=== WHAT TO DO ===
Print every entry below exactly, leaving out the pictures.

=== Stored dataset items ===
--- START ---
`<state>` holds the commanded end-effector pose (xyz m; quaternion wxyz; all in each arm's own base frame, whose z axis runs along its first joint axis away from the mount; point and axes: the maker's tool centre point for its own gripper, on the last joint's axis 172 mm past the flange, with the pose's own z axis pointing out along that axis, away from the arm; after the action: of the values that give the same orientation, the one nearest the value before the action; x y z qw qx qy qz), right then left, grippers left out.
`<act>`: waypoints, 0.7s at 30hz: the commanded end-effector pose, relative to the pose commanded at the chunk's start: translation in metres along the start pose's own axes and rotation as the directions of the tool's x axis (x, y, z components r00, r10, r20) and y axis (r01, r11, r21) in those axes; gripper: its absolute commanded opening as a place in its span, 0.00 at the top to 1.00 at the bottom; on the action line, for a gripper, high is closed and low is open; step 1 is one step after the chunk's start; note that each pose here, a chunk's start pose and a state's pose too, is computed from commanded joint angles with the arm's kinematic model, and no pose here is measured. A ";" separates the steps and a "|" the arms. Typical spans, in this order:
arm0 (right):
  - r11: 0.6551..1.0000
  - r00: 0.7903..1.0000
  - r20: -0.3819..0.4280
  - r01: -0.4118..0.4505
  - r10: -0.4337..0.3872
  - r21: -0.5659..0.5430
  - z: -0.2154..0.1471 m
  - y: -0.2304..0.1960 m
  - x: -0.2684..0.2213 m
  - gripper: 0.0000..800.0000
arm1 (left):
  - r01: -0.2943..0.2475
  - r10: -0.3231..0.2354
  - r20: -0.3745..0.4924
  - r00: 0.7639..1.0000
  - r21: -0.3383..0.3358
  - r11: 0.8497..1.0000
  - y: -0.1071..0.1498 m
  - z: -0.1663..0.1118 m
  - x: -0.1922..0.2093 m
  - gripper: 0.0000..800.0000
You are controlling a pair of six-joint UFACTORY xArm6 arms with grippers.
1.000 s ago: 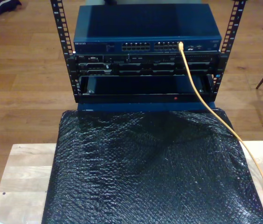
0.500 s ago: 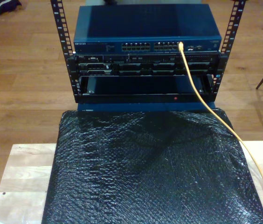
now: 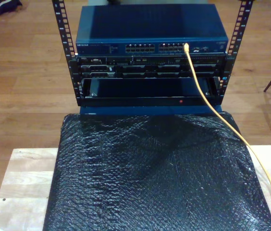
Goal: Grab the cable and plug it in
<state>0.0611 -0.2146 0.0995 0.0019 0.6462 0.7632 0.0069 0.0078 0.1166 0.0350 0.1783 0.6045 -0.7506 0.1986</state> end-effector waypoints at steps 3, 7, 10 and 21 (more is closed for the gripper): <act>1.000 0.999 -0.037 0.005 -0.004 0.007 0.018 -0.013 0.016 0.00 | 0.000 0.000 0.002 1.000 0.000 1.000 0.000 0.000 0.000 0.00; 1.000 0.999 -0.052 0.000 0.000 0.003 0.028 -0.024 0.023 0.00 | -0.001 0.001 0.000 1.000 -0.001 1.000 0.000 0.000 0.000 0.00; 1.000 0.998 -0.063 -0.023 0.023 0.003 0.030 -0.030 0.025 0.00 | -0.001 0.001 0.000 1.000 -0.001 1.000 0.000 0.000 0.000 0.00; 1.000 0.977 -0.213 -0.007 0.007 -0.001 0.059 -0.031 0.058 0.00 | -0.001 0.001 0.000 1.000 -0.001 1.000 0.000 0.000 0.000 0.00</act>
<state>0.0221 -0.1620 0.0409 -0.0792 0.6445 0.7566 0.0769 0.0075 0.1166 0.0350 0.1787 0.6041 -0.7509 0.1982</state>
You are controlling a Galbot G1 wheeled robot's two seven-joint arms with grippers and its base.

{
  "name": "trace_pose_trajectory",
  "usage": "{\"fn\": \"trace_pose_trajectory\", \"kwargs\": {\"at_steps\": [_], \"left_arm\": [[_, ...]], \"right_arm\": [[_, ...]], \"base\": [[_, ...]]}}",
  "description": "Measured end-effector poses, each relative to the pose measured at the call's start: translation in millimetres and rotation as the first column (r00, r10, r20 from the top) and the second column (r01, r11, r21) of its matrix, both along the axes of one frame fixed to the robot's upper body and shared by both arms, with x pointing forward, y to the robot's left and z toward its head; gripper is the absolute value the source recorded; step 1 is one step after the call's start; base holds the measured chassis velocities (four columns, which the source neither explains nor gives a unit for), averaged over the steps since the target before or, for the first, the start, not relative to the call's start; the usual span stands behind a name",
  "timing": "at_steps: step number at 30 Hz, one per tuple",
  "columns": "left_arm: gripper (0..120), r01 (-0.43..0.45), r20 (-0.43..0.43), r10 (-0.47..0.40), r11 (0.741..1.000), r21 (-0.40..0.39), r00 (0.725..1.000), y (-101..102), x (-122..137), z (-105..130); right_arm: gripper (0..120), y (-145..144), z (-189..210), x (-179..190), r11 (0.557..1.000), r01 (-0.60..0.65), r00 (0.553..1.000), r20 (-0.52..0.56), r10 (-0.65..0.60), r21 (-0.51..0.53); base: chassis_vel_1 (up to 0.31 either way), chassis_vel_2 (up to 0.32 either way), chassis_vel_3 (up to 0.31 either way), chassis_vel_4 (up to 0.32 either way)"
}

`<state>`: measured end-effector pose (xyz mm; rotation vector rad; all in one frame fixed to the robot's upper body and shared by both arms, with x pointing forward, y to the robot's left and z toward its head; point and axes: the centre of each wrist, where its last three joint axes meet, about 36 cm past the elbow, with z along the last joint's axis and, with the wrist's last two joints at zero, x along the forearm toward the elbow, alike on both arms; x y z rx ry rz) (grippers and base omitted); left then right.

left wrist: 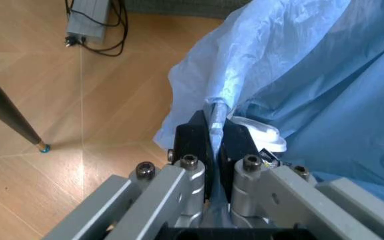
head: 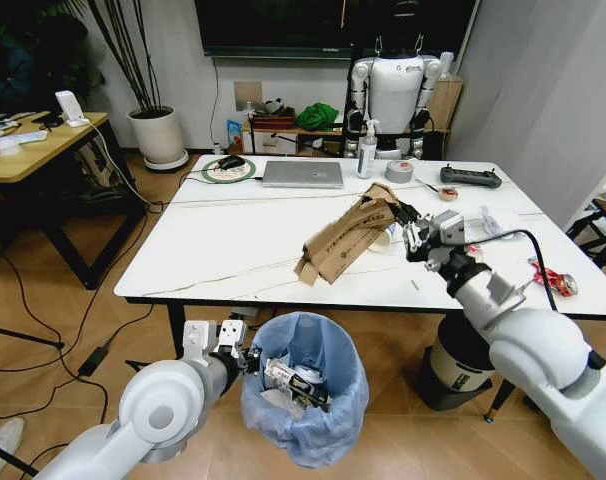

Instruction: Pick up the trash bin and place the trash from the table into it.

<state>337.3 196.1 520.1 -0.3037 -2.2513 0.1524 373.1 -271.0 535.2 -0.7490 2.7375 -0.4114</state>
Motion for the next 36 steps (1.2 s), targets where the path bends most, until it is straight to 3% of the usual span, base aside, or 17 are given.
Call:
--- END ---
=== ANSWER TO THIS PROBLEM ===
`<state>` holds the commanded end-effector pose (xyz m; quaternion wxyz; all in each arm's own base frame, whose z axis runs along its first joint axis away from the mount; point and axes: the maker's tool centre point for its own gripper, on the last joint's axis 172 mm past the flange, with the pose's own z axis pointing out along that axis, away from the arm; after the action: of the values that give the same orientation, the one nearest the value before the action; x y z qw qx qy qz), right then left, grippers left out.
`<act>`: waypoints, 0.7s at 30hz: the commanded end-effector pose, relative to the pose commanded at the chunk's start: translation in metres along the start pose's own axes and rotation as the directions of the tool's x axis (x, y, z components r00, r10, r20) and y axis (r01, r11, r21) in those axes; gripper: its absolute commanded opening as a place in its span, 0.00 at the top to 1.00 at the bottom; on the action line, for a gripper, high is closed and low is open; step 1 is one step after the chunk's start; note that each pose here, a chunk's start pose and a state's pose too, is computed from commanded joint angles with the arm's kinematic model, and no pose here is measured. A ";" separates the steps and a "|" the arms. Typical spans, in this order:
arm0 (right):
  - r11: 0.6551..1.0000
  - r00: 0.7903..1.0000
  - r20: -0.3819..0.4280
  - r01: -0.4118..0.4505
  - r10: -0.4337..0.3872
  - r21: -0.5659..0.5430
  - z: -0.2154..0.1471 m
  - y: -0.2304..0.1960 m
  - x: -0.2684..0.2213 m
  - gripper: 0.0000..800.0000
arm1 (left):
  - r01: -0.2943..0.2475
  - r10: -0.3231..0.2354
  - r20: -0.3745..0.4924
  - r00: 0.7639..1.0000
  - r21: -0.3383..0.3358
  - r11: 0.8497..1.0000
  - y: -0.1071..0.1498 m
  - z: -0.1663..0.1118 m
  - x: -0.1922..0.2093 m
  - gripper: 0.0000..800.0000
You are controlling a pair of six-joint UFACTORY xArm6 arms with grippers.
1.000 s ago: 
0.500 s ago: 
now: 
Goal: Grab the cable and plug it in
<state>0.0611 -0.2146 0.0995 0.0019 0.6462 0.7632 0.0069 0.0078 0.1166 0.0350 0.1783 0.6045 -0.7506 0.1986</state> end-effector waypoints at steps 3, 7, 10 and 21 (more is closed for the gripper): <act>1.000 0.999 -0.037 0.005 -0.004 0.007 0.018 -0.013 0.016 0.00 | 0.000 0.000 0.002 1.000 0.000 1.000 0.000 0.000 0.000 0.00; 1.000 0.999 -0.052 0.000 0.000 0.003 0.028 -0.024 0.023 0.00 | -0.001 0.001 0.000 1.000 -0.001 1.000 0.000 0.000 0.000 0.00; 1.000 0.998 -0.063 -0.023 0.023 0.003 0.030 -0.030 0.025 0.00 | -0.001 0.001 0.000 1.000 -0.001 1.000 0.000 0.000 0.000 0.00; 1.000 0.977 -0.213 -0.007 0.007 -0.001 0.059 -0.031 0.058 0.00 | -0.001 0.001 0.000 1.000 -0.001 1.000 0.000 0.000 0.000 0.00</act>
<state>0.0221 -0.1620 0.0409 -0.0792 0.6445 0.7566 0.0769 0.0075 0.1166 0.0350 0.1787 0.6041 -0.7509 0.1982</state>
You are controlling a Galbot G1 wheeled robot's two seven-joint arms with grippers and its base.

{
  "name": "trace_pose_trajectory",
  "usage": "{\"fn\": \"trace_pose_trajectory\", \"kwargs\": {\"at_steps\": [_], \"left_arm\": [[_, ...]], \"right_arm\": [[_, ...]], \"base\": [[_, ...]]}}",
  "description": "Measured end-effector poses, each relative to the pose measured at the call's start: translation in millimetres and rotation as the first column (r00, r10, r20 from the top) and the second column (r01, r11, r21) of its matrix, both along the axes of one frame fixed to the robot's upper body and shared by both arms, with x pointing forward, y to the robot's left and z toward its head; gripper is the absolute value the source recorded; step 1 is one step after the call's start; base holds the measured chassis velocities (four columns, which the source neither explains nor gives a unit for), averaged over the steps since the target before or, for the first, the start, not relative to the call's start; the usual span stands behind a name",
  "timing": "at_steps: step number at 30 Hz, one per tuple",
  "columns": "left_arm: gripper (0..120), r01 (-0.43..0.45), r20 (-0.43..0.43), r10 (-0.47..0.40), r11 (0.741..1.000), r21 (-0.40..0.39), r00 (0.725..1.000), y (-101..102), x (-122..137), z (-105..130); right_arm: gripper (0..120), y (-145..144), z (-189..210), x (-179..190), r11 (0.557..1.000), r01 (-0.60..0.65), r00 (0.553..1.000), r20 (-0.52..0.56), r10 (-0.65..0.60), r21 (-0.51..0.53); base: chassis_vel_1 (up to 0.31 either way), chassis_vel_2 (up to 0.32 either way), chassis_vel_3 (up to 0.31 either way), chassis_vel_4 (up to 0.32 either way)"
}

`<state>`: measured end-effector pose (xyz mm; rotation vector rad; all in one frame fixed to the robot's upper body and shared by both arms, with x pointing forward, y to the robot's left and z toward its head; point and axes: the centre of each wrist, where its last three joint axes meet, about 36 cm past the elbow, with z along the last joint's axis and, with the wrist's last two joints at zero, x along the forearm toward the elbow, alike on both arms; x y z rx ry rz) (grippers and base omitted); left then right.

left wrist: 
head: 

Instruction: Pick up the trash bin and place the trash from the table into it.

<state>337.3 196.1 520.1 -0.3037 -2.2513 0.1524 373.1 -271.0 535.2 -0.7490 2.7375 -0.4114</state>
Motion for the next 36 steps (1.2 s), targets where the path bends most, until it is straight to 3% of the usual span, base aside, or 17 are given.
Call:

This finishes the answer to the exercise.